• What you need to do:
Which lines in the records below hold the word "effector"? Copy each of them.

***** Data to examine

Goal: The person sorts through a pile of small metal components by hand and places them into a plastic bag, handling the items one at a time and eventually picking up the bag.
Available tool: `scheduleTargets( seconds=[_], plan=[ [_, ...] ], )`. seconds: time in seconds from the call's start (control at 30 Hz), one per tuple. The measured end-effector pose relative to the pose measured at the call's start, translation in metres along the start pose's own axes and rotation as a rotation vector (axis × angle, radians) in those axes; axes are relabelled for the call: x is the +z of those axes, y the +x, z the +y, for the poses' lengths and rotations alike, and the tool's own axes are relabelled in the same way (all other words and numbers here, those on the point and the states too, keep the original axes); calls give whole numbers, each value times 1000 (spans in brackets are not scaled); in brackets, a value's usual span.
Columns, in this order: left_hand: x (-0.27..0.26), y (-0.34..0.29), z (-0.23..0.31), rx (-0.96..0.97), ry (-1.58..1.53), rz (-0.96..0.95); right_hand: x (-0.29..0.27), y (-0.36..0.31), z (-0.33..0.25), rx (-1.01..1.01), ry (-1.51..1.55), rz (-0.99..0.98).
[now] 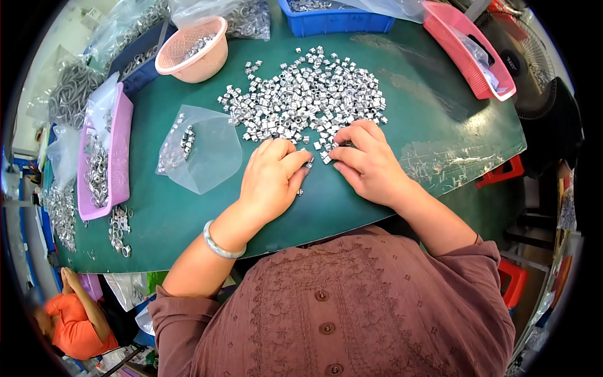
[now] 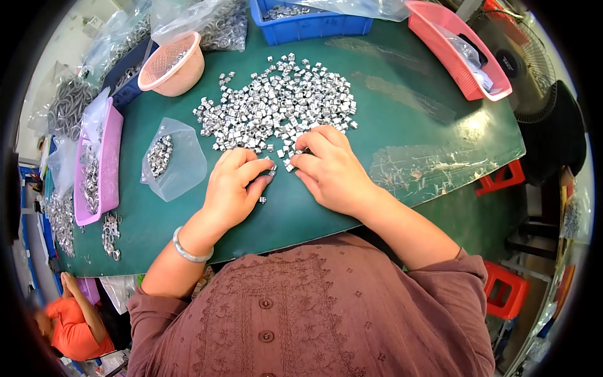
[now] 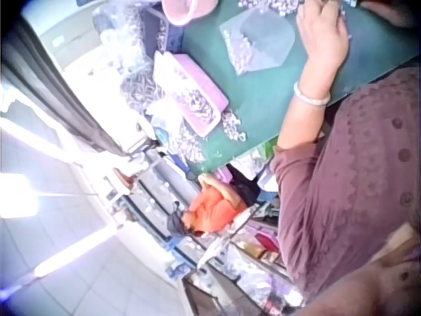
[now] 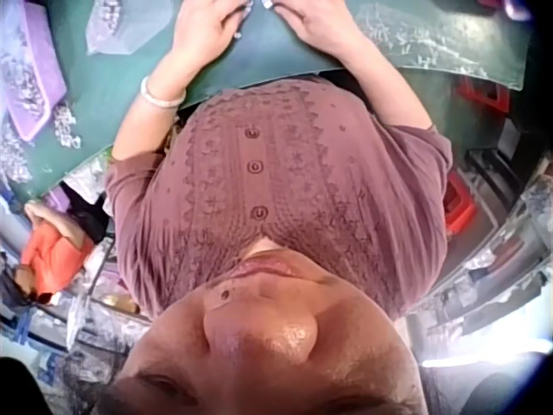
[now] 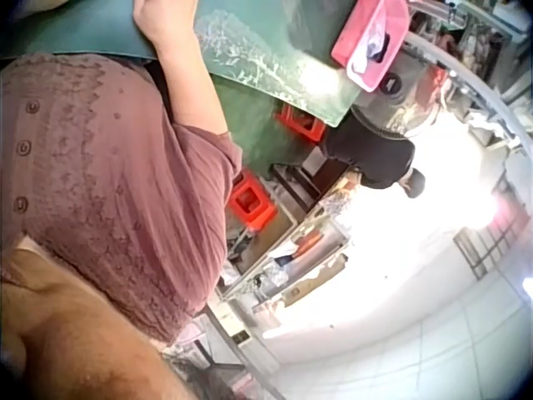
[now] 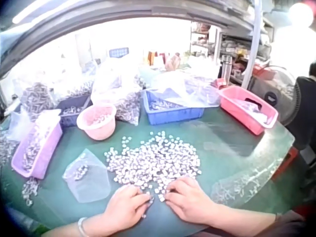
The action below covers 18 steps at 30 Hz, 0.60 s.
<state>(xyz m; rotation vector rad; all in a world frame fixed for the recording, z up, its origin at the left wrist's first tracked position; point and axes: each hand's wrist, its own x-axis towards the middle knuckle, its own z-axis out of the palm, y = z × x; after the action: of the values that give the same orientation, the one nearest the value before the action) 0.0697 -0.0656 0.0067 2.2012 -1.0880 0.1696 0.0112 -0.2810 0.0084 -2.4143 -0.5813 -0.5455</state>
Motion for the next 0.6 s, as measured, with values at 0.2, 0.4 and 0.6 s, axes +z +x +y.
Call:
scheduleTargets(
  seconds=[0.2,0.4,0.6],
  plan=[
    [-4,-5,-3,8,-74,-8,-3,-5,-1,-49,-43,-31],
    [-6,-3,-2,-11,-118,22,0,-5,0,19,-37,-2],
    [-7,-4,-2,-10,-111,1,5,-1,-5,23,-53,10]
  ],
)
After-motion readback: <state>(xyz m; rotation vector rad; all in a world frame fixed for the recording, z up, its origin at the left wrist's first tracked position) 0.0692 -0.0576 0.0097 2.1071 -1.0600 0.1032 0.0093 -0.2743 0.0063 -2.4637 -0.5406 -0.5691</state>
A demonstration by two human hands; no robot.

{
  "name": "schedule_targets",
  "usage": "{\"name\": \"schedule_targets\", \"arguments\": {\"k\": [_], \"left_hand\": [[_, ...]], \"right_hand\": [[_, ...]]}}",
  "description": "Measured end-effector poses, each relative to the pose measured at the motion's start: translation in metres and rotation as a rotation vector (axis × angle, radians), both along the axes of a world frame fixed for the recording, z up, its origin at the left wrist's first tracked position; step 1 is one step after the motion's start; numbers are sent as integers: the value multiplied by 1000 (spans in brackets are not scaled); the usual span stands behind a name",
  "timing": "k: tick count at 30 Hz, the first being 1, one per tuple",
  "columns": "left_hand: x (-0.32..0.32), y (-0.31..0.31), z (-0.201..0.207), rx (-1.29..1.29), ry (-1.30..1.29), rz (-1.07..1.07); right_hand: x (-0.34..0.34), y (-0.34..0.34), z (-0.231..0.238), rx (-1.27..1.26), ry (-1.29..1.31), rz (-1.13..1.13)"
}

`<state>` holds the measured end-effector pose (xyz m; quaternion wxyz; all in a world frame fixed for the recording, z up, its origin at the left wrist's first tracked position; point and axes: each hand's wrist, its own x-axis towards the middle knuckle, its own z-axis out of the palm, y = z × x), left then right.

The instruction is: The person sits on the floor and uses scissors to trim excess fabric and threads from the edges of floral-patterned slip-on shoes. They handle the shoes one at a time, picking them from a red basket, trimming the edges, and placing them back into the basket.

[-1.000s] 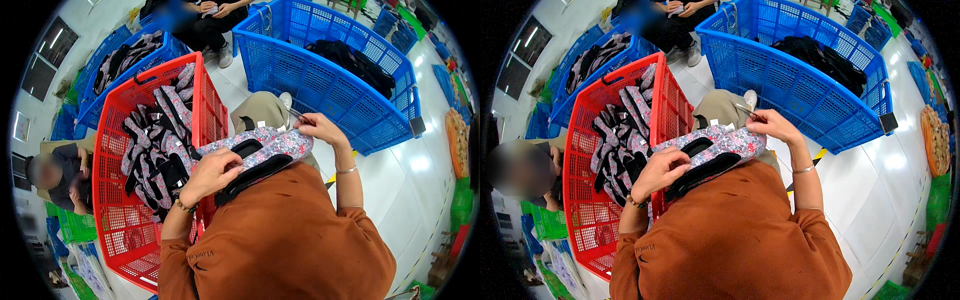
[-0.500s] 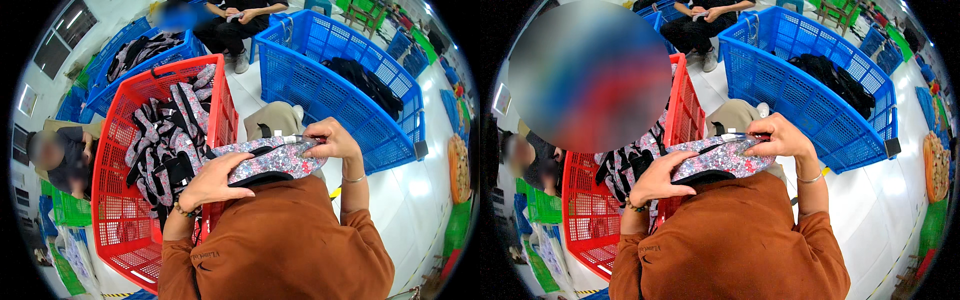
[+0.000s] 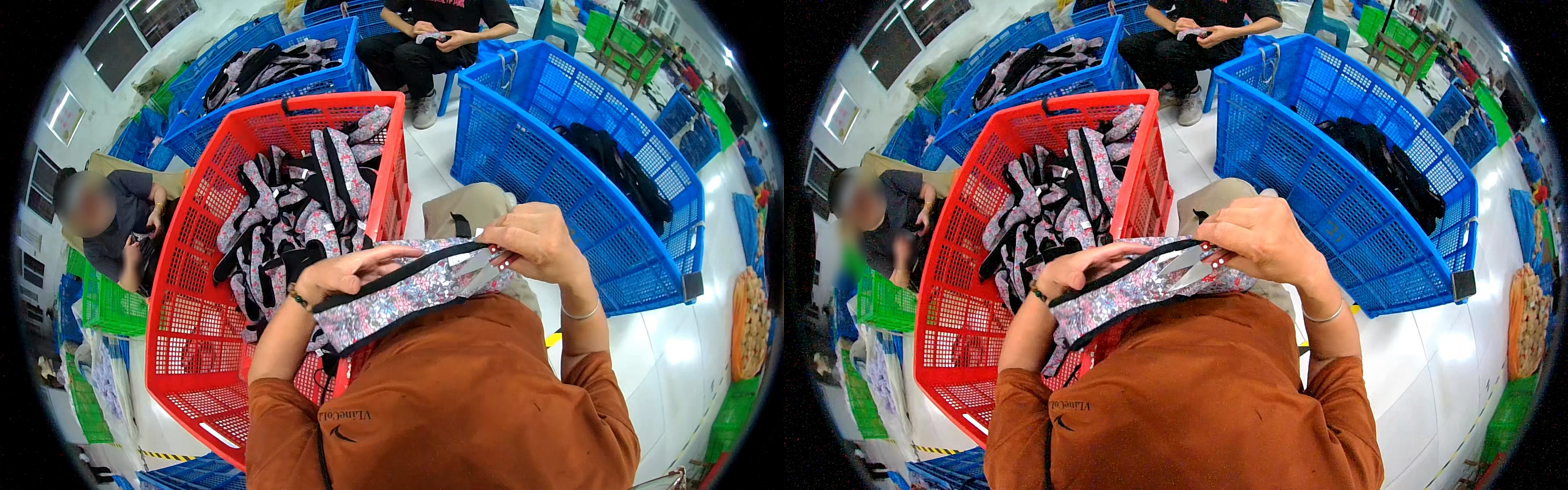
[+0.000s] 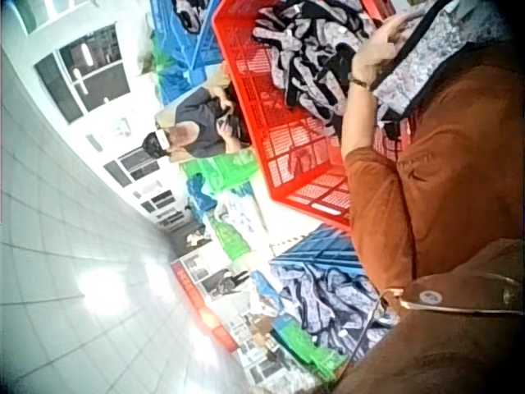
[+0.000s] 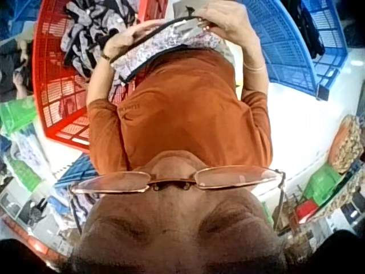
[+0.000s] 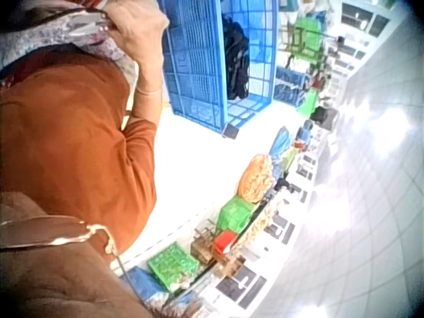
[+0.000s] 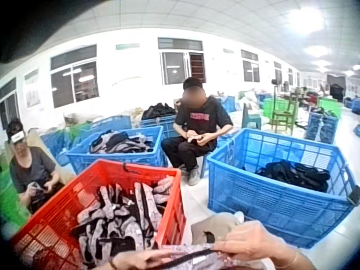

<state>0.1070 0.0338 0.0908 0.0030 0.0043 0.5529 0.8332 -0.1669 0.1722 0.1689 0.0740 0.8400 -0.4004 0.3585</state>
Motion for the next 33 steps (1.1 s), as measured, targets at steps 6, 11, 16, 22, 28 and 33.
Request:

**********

• Exercise response:
Available tool: `scheduleTargets( seconds=[_], plan=[ [_, ...] ], )`. seconds: time in seconds from the call's start (control at 30 Hz), one per tuple. The measured end-effector pose relative to the pose measured at the call's start, translation in metres along the start pose's own axes and rotation as a rotation vector (axis × angle, radians) in those axes; axes are relabelled for the call: x is the +z of those axes, y the +x, z the +y, for the poses' lengths and rotations alike, and the tool's own axes are relabelled in the same way (all other words and numbers here, those on the point and the states too, keep the original axes); calls give whole numbers, each value times 1000 (spans in brackets are not scaled); in brackets, a value's usual span.
  "description": "Measured end-effector poses, each relative to the pose measured at the motion's start: translation in metres and rotation as a rotation vector (axis × angle, radians), both along the axes of a world frame fixed for the recording, z up, its origin at the left wrist's first tracked position; step 1 is one step after the motion's start; numbers are sent as integers: the value multiplied by 1000 (spans in brackets are not scaled); the usual span stands behind a name",
`<state>` holds the measured end-effector pose (xyz m; quaternion wxyz; all in a world frame fixed for the recording, z up, its origin at the left wrist's first tracked position; point and axes: each hand's wrist, its own x-axis towards the middle knuckle, its own z-axis out of the palm, y = z × x), left then right.

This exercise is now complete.